The Boleyn Deceit: A Novel (Ann Boleyn Trilogy) Read online

Page 2


  Elizabeth sat and waved Dr. Dee back to his chair. Minuette sat next to her, uncharacteristically silent. She had been less than enthusiastic about this idea, which surprised Elizabeth. Usually Minuette was the first to embrace the new and entertaining.

  Upon examination, John Dee looked like many a scholar or clerk, with his neatly pointed beard and unostentatious clothing. His eyes were deep and thoughtful and steady and he met her gaze without flinching. She liked those who were not cringingly cowed by her—but best not let him take too many liberties.

  “Dr. Dee,” she said, looking significantly at the leather portfolio that lay between them on the table, “you are aware that it is treason to tell a king’s future.”

  An irrelevant point. It was William who had commanded this private audience, William who had run with the idea of seeing what lay in his stars. Her brother was afraid of nothing, certainly not his future.

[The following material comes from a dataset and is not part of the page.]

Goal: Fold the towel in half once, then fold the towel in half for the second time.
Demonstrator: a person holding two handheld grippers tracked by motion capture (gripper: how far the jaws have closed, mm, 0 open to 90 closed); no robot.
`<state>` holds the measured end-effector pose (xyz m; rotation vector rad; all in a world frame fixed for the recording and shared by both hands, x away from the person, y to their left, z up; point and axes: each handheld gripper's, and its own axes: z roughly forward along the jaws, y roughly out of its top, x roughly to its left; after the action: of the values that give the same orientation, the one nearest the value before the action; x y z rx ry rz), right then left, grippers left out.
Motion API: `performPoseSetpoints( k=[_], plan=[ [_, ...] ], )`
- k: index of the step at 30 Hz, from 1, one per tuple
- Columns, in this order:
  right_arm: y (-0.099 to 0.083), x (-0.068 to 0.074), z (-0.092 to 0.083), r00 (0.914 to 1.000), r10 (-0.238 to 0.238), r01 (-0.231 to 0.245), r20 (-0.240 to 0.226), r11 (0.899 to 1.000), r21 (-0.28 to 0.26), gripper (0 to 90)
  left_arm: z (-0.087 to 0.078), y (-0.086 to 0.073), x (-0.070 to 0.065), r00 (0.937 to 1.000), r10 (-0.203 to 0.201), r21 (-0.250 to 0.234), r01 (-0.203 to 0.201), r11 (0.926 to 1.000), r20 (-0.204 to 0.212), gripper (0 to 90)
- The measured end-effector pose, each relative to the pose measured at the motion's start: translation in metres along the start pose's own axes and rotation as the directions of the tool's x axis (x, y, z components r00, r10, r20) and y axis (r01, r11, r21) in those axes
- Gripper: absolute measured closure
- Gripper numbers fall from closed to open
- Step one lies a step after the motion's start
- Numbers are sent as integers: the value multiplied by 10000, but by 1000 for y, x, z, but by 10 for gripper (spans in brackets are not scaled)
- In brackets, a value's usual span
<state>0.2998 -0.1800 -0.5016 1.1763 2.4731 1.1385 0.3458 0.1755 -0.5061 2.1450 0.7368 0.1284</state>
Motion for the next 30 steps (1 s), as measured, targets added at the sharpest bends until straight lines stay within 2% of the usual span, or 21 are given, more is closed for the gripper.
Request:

But casting charts was legally forbidden for royalty, as it might be used as a pretext for rebellion.

  Dr. Dee was no fool to fall into such an easy trap. “I do not foretell the future, Your Highness. I interpret the heavens, which is to say, I translate a very little of what God himself has laid in store. And what could God have in store for our good king but glory?”

  Would he lie? Elizabeth wondered. She didn’t think he was an open fraud—even if Northumberland would fall for that, Robert Dudley certainly wouldn’t. But it took subtlety to tell a king what he did not wish to hear without making him angry. How much would Dee avoid saying? Or was William truly charmed, with a lifetime of good fortune inscribed indelibly in the heavens?

  The door was shoved wide and William strode in, a little the better for good cheer, followed by Dominic dressed in all black and looking more than ever like a shadow ready to wrest the monarch from danger at any moment.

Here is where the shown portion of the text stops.